How do you feel about the fact that they're back?
I'm very excited. It's amazing to see them come back.
I didn't think I'd see it in my lifetime.
How certain are you that climate change is driving this change?
Without doubt. We really haven't had any really bad winters since 1963.
The Dartford warbler is moving northward.
It's been seen as far up as Yorkshire,
and is now surviving at higher altitudes.
But, in south-west Europe, where most of the population is found,
this little songbird is declining fast.
So, will we be able to accommodate all these climate refugees?
There's not enough habitat, and we are unable to create enough habitat.
We have a shortage of space, places like this are unique, really,
so we're not going to be able to support them, no.
What's clear is that we are gaining new species,
and if we want them to stay, we are
going to need to do more to provide the conditions that they need.
I'm here at Wallasea Island in Essex, one of the UK's newest
nature reserves, where they're engineering habitats that will
withstand changing conditions - in effect, climate proofing in action.
I'm going to be lending a hand, and it looks like the first job
could be getting this boat off the mud.
-Hi, Rachel, how are you doing?
-Where are we off to?
-We're off to that island over there.
-Oh, so not far!
Oh, hello. We're going!
This is one of the shortest ferry crossings I've ever had in my life!
The RSPB Wallasea reserve was created on farmland
under threat from sea-level rise.
A remarkable three million tons of earth
excavated from London's Crossrail project was shipped in
to raise the ground height.
It was sculpted into a range of islands and lagoons
to attract nesting birds, while providing a local flood defence.
And, this is where I am being put to work by reserve warden Rachel Fancy.
So, what's the purpose of the weed raking, Rachel?
We need to clear the islands for breeding birds for next year,
so birds such as redshank might come and nest here,
-and they like the grass to be short...
..so they can see any incoming predators.
What happens to the brash we're collecting here?
So, because it's a new lagoon,
it hasn't got much food in it at the moment.
We can put these nutrients into the water,
and it should provide good new nutrients for some invertebrates
to live on, and that will be some food for the birds in the future.
What's the guiding principle behind the design here?
One of the things the ecologists thought about when they designed it
was future-proofing it for climate change and sea-level rise,
and making sure that the habitats here
not only helped those that might potentially be at risk from
climate change, but also provided habitat for future colonists.
So, it is about helping what's already in here
-and in trouble, as well as new arrivals?
-It certainly is.
The redshank, which breeds on salt marshes, their nests could
potentially get drowned out in the future as sea levels rise,
and we've provided shallow slopes down from the sea walls in order
for that salt marsh to be able to creep up and still have that height.
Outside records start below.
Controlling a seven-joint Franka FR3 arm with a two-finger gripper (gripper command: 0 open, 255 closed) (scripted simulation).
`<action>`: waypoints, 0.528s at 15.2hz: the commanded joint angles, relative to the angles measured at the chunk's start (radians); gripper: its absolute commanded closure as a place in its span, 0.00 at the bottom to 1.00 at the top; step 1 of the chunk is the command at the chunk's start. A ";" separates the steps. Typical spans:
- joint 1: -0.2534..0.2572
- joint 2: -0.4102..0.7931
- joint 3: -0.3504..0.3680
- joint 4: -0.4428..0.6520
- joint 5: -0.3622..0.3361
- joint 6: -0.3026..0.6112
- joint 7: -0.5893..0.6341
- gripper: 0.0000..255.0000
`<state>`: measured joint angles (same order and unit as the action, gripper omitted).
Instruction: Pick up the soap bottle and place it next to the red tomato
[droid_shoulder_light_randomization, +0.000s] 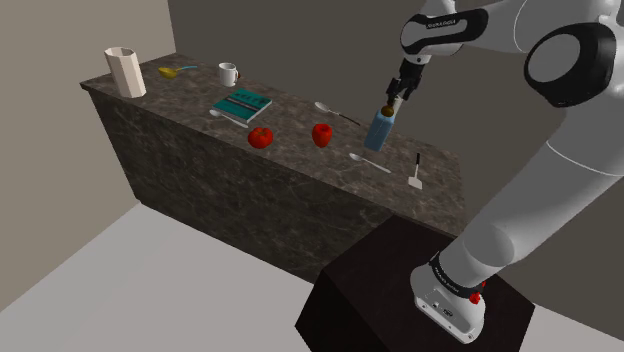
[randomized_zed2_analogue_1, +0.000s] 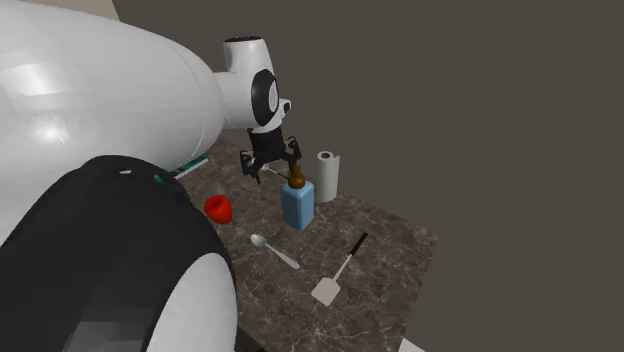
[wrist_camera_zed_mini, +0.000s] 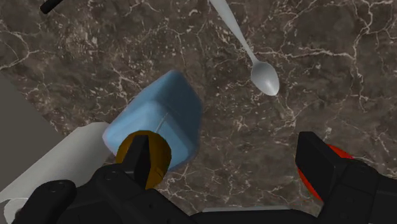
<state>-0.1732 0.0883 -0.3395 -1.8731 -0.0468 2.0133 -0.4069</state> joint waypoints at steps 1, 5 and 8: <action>-0.021 0.084 -0.011 0.089 0.033 -0.004 -0.045 0.00; -0.075 0.244 -0.016 0.270 0.096 -0.025 -0.117 0.00; -0.088 0.282 -0.013 0.290 0.109 -0.008 -0.130 0.00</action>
<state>-0.2575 0.3590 -0.3535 -1.5913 0.0584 2.0022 -0.5320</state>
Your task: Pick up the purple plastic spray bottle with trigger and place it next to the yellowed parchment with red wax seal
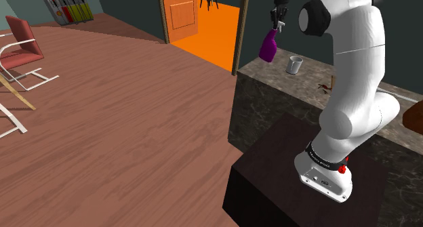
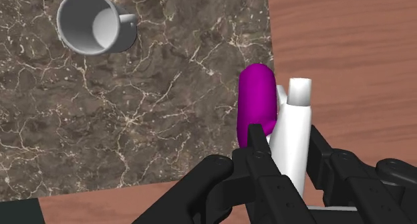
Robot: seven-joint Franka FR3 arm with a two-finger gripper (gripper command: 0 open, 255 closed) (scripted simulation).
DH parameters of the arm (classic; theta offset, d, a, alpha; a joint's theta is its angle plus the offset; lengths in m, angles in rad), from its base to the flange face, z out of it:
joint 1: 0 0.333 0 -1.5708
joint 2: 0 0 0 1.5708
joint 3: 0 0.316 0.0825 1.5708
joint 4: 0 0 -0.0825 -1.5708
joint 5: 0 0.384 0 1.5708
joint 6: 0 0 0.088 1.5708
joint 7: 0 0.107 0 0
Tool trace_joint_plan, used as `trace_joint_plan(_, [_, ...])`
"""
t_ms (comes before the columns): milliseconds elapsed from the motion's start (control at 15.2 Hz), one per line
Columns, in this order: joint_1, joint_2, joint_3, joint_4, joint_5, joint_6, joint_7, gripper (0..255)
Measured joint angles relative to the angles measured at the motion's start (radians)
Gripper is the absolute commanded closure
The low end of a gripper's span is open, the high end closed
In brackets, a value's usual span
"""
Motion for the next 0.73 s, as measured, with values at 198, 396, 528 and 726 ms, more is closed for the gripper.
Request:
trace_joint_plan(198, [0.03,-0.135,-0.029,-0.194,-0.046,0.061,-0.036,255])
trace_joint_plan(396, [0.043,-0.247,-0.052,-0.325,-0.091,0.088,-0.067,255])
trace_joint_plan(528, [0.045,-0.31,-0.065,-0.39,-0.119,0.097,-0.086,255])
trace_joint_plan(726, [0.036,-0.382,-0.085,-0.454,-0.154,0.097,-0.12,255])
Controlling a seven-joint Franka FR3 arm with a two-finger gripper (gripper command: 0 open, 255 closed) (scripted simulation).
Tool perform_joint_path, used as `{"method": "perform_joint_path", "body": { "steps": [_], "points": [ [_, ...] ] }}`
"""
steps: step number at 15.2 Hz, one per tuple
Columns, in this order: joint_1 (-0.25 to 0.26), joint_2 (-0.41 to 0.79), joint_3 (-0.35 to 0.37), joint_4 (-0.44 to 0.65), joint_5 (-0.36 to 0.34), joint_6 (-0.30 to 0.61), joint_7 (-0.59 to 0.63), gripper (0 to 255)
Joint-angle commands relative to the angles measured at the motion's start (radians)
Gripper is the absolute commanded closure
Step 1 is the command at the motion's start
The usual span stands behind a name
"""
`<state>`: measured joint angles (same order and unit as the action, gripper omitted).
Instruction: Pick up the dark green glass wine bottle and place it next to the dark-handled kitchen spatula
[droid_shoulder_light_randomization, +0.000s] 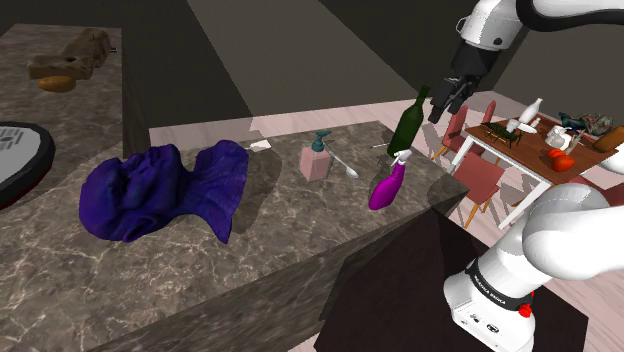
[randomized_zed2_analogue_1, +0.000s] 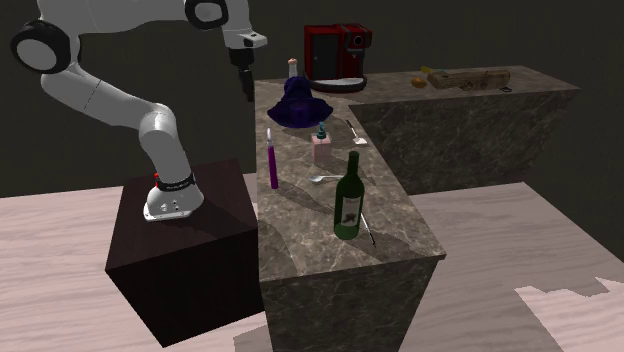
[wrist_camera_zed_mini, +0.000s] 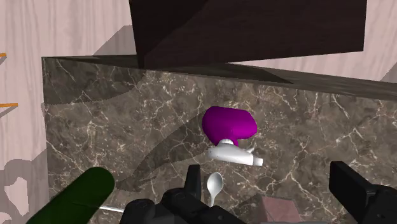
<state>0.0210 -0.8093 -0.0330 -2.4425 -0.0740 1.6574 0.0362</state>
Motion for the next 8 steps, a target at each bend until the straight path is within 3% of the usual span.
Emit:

As well as building in the capacity to cope with a rising sea,
they've also created islands here that will appeal to
species like common terns, which could be vulnerable.
And, it's working for new arrivals, too.
Black-winged stilts have been spotted here
for the first time this year.
This is a great example of adaptation,
but I guess this kind of work can only go so far.
That's true, there's only so much land that we can create these
habitats in, and obviously some of the species might well move
north and disappear from this country altogether.
Well, we'd better do a little bit more weed raking, I think,
get some of this stuff in the water.
The careful planning at Wallasea may provide a vital lifeline
for our birds, but is it enough?
Projects like this do help to soften the blow of climate change,
but, in a steadily warming world, birds, and indeed all wildlife,
face a perilous future.
Right, well, I enjoyed the view.
And a cup of tea. You need one on a day like today.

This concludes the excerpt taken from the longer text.